## Required work
Begin at the first line of the records below and, please, give each line again exactly until the line with "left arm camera" is included.

Dataset entries START

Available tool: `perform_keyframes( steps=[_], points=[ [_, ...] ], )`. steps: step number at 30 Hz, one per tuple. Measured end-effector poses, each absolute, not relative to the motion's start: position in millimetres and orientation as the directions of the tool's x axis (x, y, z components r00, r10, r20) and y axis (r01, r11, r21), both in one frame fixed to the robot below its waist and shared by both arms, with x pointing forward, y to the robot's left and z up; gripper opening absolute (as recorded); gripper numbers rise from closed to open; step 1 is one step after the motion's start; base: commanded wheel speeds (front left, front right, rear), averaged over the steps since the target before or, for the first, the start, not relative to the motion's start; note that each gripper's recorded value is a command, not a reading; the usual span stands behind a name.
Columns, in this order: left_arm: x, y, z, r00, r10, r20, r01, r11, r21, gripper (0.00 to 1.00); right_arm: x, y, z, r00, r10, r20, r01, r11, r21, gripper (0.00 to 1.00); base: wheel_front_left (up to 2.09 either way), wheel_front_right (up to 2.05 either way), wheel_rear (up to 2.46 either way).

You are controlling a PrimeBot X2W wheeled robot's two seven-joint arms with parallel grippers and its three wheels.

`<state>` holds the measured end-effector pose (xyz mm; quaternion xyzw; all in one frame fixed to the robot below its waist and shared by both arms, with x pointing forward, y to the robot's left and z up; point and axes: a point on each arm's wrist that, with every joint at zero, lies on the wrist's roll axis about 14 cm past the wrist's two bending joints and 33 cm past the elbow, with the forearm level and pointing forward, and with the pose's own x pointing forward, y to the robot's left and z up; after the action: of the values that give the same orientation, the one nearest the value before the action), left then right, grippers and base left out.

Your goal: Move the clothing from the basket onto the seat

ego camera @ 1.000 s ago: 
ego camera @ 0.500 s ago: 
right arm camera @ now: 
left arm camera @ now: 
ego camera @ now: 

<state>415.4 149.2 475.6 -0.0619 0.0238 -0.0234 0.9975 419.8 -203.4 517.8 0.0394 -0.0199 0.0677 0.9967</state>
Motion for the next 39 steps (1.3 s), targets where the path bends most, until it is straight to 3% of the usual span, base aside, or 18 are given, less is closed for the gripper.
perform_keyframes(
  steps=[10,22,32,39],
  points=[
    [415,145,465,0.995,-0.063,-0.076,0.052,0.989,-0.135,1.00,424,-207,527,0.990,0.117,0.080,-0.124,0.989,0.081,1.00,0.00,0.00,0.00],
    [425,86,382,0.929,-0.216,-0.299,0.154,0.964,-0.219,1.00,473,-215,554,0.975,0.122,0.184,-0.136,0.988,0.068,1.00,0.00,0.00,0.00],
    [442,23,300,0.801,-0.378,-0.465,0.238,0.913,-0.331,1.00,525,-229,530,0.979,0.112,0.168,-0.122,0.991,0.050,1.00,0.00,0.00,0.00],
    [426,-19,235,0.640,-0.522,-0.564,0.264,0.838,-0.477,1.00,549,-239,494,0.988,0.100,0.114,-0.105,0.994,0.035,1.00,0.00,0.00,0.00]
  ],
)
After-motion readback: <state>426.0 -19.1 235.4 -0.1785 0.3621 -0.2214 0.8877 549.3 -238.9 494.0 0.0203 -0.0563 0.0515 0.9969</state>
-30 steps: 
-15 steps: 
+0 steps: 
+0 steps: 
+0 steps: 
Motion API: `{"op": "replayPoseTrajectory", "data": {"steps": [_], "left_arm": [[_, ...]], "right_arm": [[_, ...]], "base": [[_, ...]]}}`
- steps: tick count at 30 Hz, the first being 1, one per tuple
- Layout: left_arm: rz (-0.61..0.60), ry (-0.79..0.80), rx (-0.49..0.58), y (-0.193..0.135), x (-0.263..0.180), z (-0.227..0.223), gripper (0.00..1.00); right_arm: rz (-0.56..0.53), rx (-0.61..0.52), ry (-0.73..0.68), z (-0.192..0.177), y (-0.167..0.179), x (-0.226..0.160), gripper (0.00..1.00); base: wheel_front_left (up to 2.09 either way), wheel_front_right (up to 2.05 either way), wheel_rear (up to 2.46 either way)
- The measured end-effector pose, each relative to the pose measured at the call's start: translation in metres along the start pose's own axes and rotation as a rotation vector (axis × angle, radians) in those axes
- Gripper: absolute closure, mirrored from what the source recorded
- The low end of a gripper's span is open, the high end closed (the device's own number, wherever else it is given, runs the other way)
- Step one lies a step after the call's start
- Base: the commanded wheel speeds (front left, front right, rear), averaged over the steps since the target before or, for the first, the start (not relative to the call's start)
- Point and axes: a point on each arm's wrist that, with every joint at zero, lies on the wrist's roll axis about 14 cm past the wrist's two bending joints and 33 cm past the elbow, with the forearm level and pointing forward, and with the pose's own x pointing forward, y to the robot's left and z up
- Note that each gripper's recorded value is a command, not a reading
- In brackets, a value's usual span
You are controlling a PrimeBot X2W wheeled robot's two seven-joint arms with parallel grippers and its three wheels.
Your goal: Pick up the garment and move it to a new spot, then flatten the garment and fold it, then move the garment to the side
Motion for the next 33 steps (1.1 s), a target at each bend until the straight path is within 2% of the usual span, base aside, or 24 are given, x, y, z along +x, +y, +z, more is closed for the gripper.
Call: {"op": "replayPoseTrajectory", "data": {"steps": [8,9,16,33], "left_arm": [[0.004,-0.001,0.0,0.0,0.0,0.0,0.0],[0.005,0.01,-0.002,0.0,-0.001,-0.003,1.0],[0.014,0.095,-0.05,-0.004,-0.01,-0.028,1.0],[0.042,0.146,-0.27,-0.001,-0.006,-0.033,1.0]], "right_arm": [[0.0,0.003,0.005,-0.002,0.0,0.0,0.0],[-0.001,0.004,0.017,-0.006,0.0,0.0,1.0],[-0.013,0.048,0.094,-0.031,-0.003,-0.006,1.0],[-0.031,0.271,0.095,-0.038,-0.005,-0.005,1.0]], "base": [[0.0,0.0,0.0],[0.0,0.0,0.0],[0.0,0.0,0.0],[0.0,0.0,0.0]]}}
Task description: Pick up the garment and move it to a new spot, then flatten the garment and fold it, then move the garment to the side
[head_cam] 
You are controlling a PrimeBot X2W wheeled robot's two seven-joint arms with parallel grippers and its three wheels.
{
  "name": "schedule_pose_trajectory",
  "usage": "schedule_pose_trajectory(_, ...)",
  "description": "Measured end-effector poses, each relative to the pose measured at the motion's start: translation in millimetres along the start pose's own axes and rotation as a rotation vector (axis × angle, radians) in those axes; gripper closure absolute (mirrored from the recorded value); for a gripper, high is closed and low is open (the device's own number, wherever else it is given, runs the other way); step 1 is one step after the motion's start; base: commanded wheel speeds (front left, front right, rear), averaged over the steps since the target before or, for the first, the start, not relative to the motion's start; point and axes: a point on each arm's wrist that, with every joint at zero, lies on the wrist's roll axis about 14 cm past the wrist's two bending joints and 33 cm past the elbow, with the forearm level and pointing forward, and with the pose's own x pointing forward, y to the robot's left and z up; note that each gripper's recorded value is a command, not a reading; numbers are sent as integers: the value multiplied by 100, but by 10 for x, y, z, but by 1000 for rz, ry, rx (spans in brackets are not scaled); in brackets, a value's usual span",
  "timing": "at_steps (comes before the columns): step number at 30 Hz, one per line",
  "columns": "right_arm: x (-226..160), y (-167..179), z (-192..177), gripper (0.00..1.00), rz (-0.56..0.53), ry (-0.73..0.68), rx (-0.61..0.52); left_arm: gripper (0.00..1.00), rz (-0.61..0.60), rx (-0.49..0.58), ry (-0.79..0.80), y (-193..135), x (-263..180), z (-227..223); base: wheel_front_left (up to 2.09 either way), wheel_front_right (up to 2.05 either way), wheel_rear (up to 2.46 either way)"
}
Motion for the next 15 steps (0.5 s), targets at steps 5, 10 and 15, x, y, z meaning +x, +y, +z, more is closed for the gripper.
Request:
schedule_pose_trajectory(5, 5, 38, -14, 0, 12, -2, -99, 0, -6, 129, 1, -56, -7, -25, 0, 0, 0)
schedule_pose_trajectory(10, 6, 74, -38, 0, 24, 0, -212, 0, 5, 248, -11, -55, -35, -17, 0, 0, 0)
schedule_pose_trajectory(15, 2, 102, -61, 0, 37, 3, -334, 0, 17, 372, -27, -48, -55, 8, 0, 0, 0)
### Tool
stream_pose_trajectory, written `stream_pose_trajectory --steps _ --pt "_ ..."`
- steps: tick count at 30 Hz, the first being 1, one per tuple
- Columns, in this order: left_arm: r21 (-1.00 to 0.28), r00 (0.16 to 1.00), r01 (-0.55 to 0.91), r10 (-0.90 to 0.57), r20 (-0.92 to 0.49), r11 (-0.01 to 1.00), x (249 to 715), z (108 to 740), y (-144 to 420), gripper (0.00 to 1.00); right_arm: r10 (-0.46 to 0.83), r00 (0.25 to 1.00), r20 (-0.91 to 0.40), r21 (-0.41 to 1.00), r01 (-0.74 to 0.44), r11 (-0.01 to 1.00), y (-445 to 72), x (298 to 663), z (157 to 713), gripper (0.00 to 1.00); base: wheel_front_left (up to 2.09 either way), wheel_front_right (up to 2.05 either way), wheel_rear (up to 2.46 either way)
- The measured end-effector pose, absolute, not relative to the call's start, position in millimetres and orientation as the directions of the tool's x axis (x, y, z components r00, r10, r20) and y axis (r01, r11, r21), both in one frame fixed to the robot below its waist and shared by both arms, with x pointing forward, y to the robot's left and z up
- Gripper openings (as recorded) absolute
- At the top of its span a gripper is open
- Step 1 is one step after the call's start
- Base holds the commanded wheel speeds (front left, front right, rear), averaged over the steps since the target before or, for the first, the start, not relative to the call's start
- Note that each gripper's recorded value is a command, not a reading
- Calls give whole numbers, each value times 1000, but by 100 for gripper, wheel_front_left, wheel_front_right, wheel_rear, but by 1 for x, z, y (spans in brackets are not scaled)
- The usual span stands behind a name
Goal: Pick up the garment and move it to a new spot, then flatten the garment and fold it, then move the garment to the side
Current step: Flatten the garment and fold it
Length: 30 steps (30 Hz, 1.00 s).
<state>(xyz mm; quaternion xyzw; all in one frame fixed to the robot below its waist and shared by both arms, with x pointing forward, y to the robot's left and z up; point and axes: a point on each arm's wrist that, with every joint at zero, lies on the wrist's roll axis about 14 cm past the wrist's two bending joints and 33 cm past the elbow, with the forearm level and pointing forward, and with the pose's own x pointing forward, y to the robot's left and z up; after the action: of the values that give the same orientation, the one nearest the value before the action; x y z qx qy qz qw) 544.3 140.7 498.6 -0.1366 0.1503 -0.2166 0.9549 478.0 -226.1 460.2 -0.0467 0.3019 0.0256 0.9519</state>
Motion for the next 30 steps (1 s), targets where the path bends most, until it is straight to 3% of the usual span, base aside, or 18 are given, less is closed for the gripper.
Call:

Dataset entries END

## Worked solution
Available tool: `perform_keyframes( steps=[_], points=[ [_, ...] ], )`. steps: step number at 30 Hz, one per tuple. Measured end-effector poses, each absolute, not relative to the motion's start: position in millimetres and orientation as the directions of the tool's x axis (x, y, z components r00, r10, r20) and y axis (r01, r11, r21), both in one frame fixed to the robot below its waist and shared by both arms, with x pointing forward, y to the robot's left and z up; gripper opening absolute (as recorded); gripper numbers rise from closed to open; step 1 is one step after the motion's start; base: commanded wheel speeds (front left, front right, rear), averaged over the steps since the target before or, for the first, the start, not relative to the motion's start; note that each gripper's recorded value is a command, not a reading; the usual span stands behind a name.
Columns, in this order: left_arm: x, y, z, r00, r10, r20, r01, r11, r21, gripper (0.00 to 1.00); right_arm: x, y, z, r00, r10, r20, r01, r11, r21, gripper (0.00 to 1.00); base: wheel_front_left (up to 2.09 either way), wheel_front_right (up to 2.05 either way), wheel_rear (up to 2.46 either way).

You are controlling a PrimeBot X2W wheeled robot's two seven-joint arms with parallel grippers and its three wheels.

`<state>` holds the measured end-effector pose (xyz mm; quaternion xyzw; all in one frame fixed to the robot below its waist and shared by both arms, with x pointing forward, y to the robot's left and z up; point and axes: a point on each arm's wrist that, with every joint at zero, lies on the wrist's roll axis about 14 cm past the wrist's two bending joints and 33 cm past the elbow, with the forearm level and pointing forward, and with the pose's own x pointing forward, y to the robot's left and z up; after the action: of the values that give the same orientation, the one nearest the value before the action), left then right, grippers and base left out.

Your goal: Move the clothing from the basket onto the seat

ego camera @ 1.000 s ago: 
ego camera @ 0.500 s ago: 
right arm camera @ now: 
left arm camera @ now: 

This exercise is now finished.